Examination of Witnesses (Questions 80-99)

MR DAVID BELL AND MR JON THOMPSON

11 JULY 2007

  Q80  MR WILSON: So there are no school education initiatives from your Department to help, say, single parent families?

  MR BELL: There are initiatives in the school curriculum, for example, to talk about relationships and family life and so on, youngsters are given that sort of advice through their personal, social and health education. Youngsters and parents are advised on maintaining relationships and building relationships in children's centres. Again, these are not about making judgments and saying, "We will support single parents" or "We will support families", people come into schools or children's centres with the family structures that they have. I think the responsibility of those who are supporting those families is to help those families to be strong and to have the best opportunities for their children, that is what we are in the business doing. I think there is a slight implication in the question perhaps that somehow we are not doing enough to support family life. All we are doing is to enable parents and families to get the best opportunities for their children, that is what the system is there to do.
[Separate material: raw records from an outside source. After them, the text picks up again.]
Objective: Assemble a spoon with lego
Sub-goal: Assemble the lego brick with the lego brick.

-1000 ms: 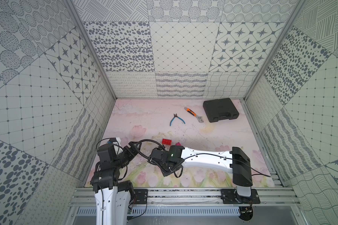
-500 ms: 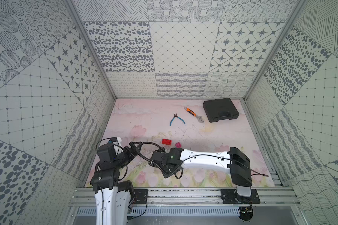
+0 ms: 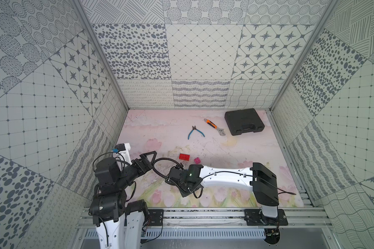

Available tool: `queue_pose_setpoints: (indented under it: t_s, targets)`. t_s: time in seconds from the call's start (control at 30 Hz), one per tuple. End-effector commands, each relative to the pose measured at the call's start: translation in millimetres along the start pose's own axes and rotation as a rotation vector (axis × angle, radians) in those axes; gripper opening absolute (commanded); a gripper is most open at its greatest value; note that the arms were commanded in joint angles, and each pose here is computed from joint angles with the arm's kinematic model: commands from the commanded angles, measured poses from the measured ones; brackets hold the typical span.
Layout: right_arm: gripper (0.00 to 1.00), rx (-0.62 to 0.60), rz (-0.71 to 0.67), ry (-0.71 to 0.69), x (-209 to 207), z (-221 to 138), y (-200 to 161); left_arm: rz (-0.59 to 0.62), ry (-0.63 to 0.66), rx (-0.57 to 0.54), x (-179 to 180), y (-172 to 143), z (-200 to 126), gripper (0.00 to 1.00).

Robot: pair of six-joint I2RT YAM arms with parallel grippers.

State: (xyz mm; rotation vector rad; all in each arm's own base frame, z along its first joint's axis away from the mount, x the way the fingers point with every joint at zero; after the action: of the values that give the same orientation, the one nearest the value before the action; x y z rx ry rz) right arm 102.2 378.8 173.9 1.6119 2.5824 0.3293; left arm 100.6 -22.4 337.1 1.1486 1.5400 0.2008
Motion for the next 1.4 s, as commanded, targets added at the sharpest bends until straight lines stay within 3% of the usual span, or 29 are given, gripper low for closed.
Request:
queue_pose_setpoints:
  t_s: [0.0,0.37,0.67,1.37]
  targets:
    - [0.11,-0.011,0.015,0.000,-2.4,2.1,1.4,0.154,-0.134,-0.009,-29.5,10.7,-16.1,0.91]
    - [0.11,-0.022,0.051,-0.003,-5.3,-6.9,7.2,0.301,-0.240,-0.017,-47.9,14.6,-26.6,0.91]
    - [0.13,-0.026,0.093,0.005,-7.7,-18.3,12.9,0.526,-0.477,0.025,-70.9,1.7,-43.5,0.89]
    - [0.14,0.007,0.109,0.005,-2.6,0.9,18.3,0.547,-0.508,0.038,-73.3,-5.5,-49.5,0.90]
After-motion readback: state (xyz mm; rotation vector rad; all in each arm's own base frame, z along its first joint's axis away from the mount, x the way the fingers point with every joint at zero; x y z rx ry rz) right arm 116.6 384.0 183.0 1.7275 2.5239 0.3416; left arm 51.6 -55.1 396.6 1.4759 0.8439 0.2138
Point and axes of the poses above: each gripper's point midway between its finger pads, its own z axis out along the fingers, its own x axis along the line the jaws close on, y = z × x, the point moved 10 cm from there along -z, back along the fingers, and after that the axes turned 4 degrees about z, right-handed, at the moved point
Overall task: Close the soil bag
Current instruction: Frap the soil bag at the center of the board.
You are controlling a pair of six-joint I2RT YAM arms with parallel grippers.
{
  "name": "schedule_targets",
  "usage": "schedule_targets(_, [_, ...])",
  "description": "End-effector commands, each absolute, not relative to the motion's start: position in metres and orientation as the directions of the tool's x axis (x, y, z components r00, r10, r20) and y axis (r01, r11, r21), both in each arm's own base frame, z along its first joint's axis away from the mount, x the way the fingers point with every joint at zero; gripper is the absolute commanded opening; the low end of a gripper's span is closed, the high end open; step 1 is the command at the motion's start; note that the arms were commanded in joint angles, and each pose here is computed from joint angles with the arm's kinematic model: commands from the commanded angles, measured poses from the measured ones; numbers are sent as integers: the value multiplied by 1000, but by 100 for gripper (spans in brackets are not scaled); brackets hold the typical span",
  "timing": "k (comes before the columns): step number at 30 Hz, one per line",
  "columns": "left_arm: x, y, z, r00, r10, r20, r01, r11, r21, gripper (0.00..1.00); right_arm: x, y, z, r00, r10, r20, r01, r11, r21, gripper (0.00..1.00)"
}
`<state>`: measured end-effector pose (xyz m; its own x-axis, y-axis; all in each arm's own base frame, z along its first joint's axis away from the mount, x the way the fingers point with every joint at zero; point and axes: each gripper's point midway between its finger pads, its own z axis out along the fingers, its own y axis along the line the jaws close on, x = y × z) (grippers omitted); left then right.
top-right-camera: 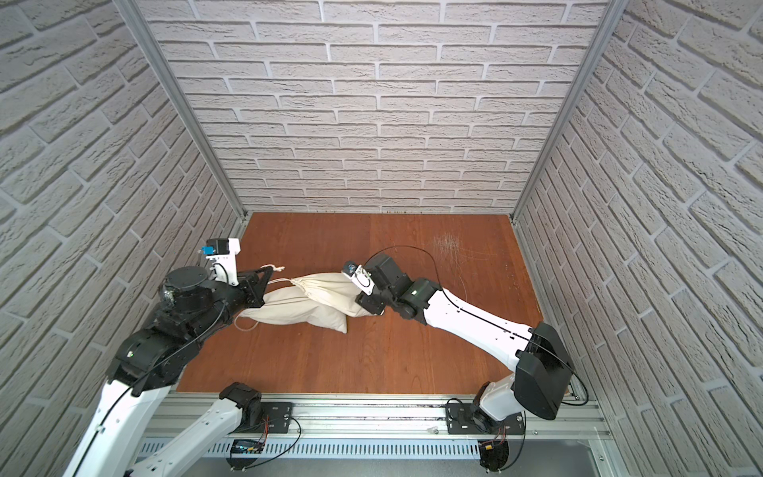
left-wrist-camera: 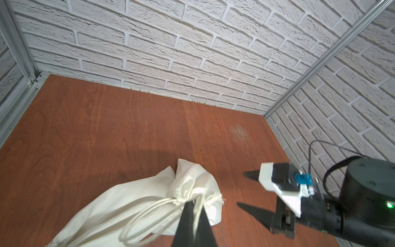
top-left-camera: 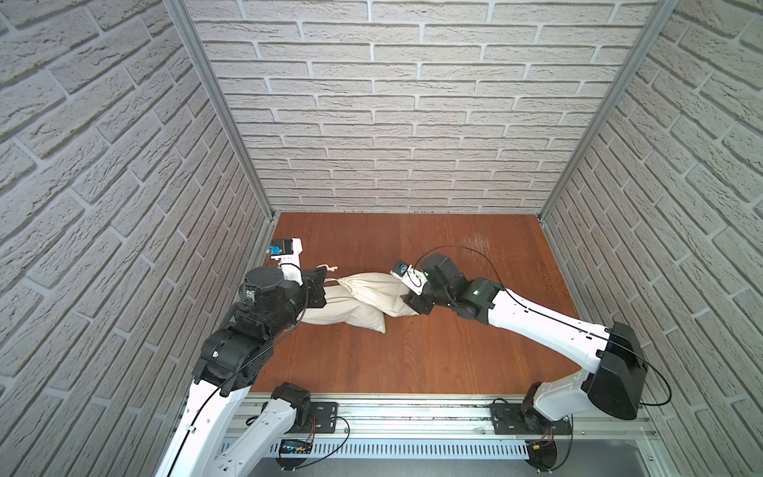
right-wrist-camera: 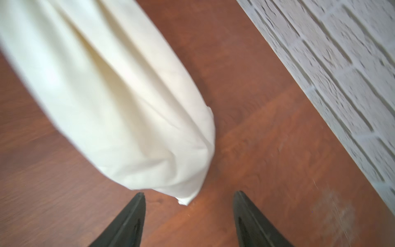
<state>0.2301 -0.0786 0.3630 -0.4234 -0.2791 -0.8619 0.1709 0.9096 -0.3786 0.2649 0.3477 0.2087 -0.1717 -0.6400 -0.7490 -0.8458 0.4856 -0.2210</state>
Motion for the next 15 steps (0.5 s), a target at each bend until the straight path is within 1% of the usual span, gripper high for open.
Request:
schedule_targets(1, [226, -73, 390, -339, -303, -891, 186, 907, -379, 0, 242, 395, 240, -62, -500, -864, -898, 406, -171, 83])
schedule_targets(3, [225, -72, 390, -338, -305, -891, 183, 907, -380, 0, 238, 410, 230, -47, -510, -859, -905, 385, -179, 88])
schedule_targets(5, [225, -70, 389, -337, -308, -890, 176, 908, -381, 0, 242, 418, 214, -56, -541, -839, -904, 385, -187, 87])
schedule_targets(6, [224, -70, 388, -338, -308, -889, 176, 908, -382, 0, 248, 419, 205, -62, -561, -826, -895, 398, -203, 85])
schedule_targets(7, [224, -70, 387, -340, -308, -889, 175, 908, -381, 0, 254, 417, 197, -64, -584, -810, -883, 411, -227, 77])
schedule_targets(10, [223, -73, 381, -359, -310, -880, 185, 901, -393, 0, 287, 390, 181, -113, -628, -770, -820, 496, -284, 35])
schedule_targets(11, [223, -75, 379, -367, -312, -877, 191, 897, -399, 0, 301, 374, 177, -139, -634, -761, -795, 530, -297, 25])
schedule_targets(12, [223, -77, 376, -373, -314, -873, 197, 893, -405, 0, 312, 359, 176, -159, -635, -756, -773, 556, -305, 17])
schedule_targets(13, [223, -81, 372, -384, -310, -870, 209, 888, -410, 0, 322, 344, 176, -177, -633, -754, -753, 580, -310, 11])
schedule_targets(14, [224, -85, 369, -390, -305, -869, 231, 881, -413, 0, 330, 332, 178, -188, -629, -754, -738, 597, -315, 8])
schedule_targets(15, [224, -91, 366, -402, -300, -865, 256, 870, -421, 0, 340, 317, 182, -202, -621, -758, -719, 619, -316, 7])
  Q81  MR WILSON: There is absolutely no implication in the question, it is merely to get to the truth, that is what we are here to do. How much of the DfES budget goes to LAs as sort of top-up money for deprivation? Have you got an actual figure? I have tried many times to decipher how the money is spent and it is very, very difficult to find that information broken down.

  MR BELL: We can break it down at the national level in terms of large headlines of how the particular blocks of funding—

  MR WILSON: I would just like to know, for example, what that total block of funding on deprivation is.

  Q82  CHAIRMAN: Jon will tell you.

  MR THOMPSON: Well, thank you very much, Chairman. I am afraid I was going to say I could not give you that number off the top of my head. You want to know specifically what is for deprivation but the question there is about what is not.

  Q83  MR WILSON: There is a block in the pupil sum that is an amount for deprivation, is there not?

  MR THOMPSON: I honestly could not sit here and give you an answer.

  Q84  MR WILSON: It differs from authority to authority.

  MR BELL: In a sense this goes back to the questions Mr Chaytor was asking us about how you allocate blocks of funding using mechanisms, previously free school meals or tax credits. The point I would want to make, however, is whilst you identify that funding for the particular needs I hope that all the funding we spend on children and young people is about tackling those who are suffering from disadvantage and deprivation because by giving young people and children a decent education we are doing what really matters to them in the school setting, which is to get a good education and progress.

  Q85  MR WILSON: We need to know how that money is spent and how much of it is spent on deprivation so that we can come to broad conclusions.

  MR BELL: We can certainly give you the block figures[4] but, as I am sure you will know from your own experience in your own constituency, what schools do not do is then say, "I have got this very small sum of money" or "this very large sum of money for deprivation and I am going to just target the deprived children". What they do is use the decisions that they make about how best to support youngsters who are in deprived circumstances, for example catch-up classes for kids who are struggling.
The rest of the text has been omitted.